> What to do:
Return, from the data that follows, each line that holds the word "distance".

> Provided material:
##########
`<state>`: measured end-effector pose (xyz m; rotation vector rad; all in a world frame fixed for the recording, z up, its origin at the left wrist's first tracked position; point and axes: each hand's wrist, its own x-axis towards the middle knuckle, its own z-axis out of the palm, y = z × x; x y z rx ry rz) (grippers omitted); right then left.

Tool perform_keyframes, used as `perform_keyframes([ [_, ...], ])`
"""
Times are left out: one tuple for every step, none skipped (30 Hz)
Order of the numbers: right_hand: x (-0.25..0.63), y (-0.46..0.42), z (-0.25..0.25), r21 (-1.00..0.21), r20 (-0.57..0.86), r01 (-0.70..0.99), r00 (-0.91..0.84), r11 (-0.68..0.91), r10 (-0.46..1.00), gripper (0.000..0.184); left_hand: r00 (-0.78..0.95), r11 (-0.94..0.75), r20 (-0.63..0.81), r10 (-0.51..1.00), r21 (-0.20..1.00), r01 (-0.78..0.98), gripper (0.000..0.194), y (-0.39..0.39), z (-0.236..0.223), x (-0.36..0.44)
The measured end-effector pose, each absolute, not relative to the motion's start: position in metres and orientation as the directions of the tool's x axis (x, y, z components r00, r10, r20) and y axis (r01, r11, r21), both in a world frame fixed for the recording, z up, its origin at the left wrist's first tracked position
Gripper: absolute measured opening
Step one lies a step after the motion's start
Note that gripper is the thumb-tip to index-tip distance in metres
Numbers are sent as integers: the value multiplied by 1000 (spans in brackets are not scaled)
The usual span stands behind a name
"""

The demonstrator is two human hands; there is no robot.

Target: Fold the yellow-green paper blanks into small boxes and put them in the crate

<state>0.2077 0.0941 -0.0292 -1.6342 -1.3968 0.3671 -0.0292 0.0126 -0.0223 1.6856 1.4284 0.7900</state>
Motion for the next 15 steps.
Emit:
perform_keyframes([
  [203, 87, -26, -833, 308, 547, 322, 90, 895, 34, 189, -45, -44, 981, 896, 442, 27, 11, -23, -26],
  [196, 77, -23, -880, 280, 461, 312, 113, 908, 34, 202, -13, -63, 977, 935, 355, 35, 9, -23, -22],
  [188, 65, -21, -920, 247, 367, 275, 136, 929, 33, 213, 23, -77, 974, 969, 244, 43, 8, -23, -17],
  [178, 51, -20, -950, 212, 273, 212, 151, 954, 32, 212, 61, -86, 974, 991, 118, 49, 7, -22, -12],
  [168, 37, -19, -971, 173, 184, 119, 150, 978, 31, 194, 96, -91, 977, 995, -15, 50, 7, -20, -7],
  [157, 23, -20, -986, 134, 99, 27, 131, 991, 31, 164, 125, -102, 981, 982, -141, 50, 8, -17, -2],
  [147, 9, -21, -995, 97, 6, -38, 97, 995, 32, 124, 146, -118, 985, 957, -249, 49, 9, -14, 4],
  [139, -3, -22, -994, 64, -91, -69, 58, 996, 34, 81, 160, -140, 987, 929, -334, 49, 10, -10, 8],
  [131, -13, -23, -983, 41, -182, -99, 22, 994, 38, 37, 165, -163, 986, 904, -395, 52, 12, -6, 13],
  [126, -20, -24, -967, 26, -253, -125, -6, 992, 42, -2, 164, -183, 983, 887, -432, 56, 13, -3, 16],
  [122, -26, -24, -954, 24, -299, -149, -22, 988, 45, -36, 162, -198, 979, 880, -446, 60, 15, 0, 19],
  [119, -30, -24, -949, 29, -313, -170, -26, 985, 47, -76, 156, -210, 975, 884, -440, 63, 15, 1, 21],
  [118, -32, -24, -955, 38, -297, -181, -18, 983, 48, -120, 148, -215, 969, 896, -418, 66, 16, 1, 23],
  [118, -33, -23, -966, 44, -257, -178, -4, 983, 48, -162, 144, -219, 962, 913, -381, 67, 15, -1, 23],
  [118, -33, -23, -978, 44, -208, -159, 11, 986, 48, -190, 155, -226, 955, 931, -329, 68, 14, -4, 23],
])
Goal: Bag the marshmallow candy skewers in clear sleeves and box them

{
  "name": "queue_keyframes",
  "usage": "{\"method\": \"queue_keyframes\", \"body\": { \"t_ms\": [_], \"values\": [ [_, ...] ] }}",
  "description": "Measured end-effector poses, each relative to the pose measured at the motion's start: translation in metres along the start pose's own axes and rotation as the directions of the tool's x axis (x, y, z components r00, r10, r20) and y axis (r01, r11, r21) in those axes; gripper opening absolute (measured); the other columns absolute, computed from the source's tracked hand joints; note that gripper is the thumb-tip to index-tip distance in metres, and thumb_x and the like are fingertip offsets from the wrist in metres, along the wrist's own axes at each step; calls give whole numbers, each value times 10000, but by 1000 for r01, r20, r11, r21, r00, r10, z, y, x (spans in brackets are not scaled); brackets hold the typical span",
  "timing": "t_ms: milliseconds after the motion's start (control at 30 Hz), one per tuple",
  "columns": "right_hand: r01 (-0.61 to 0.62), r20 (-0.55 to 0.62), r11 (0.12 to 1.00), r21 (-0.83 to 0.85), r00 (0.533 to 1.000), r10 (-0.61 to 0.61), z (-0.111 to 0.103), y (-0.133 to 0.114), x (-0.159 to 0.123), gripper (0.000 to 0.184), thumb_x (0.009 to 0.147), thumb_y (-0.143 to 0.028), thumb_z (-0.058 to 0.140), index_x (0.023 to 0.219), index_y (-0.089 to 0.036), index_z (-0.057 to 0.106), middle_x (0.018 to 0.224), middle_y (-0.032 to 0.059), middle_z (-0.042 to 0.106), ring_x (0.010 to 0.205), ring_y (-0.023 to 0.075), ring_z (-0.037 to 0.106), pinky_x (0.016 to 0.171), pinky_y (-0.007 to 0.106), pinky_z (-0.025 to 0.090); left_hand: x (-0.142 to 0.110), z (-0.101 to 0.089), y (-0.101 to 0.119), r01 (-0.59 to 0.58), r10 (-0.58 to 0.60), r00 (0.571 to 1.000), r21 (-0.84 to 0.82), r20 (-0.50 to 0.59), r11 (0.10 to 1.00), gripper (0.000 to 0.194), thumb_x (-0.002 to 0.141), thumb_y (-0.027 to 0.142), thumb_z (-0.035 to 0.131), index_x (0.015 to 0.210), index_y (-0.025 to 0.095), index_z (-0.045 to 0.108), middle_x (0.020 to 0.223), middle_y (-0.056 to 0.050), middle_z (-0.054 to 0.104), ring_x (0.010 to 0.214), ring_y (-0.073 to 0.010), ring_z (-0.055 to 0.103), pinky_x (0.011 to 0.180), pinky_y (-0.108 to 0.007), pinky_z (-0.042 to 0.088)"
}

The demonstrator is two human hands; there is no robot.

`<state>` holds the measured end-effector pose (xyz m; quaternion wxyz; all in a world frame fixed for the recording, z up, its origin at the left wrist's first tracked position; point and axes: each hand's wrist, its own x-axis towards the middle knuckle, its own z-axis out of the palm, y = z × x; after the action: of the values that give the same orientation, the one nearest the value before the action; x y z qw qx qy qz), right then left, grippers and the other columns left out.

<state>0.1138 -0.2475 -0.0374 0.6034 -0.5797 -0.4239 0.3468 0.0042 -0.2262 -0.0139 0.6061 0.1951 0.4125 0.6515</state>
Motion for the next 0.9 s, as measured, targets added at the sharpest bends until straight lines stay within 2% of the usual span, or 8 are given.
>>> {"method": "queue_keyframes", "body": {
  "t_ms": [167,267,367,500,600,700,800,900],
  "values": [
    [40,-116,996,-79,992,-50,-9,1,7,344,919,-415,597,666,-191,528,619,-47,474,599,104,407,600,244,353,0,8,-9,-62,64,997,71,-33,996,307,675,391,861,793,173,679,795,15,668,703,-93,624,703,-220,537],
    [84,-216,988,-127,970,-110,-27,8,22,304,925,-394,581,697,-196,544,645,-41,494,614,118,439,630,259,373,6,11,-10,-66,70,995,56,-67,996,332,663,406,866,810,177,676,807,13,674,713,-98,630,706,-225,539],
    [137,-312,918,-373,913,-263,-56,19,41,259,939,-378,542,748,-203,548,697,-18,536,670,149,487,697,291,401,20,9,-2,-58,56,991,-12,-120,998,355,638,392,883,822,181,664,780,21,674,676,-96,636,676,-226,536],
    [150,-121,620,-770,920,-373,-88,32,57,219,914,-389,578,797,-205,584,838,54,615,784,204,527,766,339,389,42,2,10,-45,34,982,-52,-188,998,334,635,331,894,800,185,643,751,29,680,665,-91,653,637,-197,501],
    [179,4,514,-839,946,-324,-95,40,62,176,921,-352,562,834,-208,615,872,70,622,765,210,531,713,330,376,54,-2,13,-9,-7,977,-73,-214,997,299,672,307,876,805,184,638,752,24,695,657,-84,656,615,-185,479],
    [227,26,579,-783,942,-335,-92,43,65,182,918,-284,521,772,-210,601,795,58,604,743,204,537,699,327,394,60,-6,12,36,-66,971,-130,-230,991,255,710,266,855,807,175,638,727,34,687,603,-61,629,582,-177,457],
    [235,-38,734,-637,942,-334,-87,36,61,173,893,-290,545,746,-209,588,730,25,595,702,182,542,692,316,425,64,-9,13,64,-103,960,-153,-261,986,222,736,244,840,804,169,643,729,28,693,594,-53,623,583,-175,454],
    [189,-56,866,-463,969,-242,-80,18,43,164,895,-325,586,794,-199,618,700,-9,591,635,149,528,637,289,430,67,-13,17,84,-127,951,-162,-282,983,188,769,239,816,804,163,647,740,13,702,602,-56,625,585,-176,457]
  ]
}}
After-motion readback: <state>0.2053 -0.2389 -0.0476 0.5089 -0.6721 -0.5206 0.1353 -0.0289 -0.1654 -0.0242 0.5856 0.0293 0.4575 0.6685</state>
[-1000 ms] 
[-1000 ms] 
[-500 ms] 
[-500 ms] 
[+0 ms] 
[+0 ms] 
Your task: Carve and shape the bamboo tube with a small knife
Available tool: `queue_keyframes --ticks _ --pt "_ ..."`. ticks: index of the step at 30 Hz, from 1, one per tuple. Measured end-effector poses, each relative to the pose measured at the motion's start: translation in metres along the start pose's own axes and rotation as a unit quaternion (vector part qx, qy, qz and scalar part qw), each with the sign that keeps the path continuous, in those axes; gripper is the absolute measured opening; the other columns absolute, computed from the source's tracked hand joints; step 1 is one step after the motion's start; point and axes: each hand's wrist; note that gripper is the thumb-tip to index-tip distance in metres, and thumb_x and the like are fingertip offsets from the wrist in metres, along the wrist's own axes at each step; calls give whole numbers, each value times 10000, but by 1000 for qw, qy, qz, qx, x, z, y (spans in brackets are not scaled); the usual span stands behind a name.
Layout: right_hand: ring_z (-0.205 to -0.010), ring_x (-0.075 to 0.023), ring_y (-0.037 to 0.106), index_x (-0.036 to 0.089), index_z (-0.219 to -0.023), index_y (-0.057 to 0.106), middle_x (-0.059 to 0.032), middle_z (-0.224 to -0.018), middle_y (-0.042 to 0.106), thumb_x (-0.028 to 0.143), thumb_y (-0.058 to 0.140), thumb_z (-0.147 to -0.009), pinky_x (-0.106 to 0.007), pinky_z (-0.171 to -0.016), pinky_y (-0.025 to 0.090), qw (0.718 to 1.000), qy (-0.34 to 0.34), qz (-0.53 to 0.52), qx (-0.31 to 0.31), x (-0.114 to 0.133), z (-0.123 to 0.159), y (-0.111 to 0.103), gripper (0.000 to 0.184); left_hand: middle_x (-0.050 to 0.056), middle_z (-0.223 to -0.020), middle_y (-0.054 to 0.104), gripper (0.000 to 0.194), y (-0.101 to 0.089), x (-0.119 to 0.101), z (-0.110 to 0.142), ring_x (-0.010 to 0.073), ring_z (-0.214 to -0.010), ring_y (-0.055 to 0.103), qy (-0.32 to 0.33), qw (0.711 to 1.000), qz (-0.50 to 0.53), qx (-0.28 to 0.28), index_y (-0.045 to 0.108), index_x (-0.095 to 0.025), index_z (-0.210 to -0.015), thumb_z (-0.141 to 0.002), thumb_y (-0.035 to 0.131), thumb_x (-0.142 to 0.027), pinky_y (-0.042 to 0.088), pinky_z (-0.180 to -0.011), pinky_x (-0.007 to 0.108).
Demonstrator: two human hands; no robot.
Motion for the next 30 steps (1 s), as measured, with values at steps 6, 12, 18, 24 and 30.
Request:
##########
> Output below:
Note that gripper is the thumb-tip to index-tip distance in metres
  "description": "Measured end-effector poses, each relative to the pose measured at the motion's start: translation in metres along the start pose's own axes and rotation as the directions of the tool's x axis (x, y, z components r00, r10, r20) and y axis (r01, r11, r21) in those axes; gripper opening absolute (measured); the other columns absolute, computed from the source's tracked hand joints; note that gripper is the thumb-tip to index-tip distance in metres, and thumb_x and the like are fingertip offsets from the wrist in metres, along the wrist's own axes at each step; calls give whole numbers, each value times 10000, but by 1000 for r01, r20, r11, r21, r00, r10, z, y, x (spans in brackets are not scaled); brackets hold the typical span",
Available tool: `queue_keyframes --ticks _ --pt "_ ..."`. ticks: index of the step at 30 Hz, from 1, one per tuple. Measured end-effector poses, each relative to the pose measured at the motion's start: translation in metres along the start pose's own axes and rotation as a unit quaternion (vector part qx, qy, qz and scalar part qw), each with the sign that keeps the path continuous, in those axes; gripper is the absolute measured opening; the other columns absolute, computed from the source's tracked hand joints; step 1 is one step after the motion's start; point and axes: each hand's wrist; note that gripper is the thumb-tip to index-tip distance in metres, and thumb_x and the like are fingertip offsets from the wrist in metres, along the wrist's own axes at each step; calls give whole numbers, each value times 10000, but by 1000 for qw, qy, qz, qx, x, z, y (spans in brackets are not scaled); the usual span stands behind a name.

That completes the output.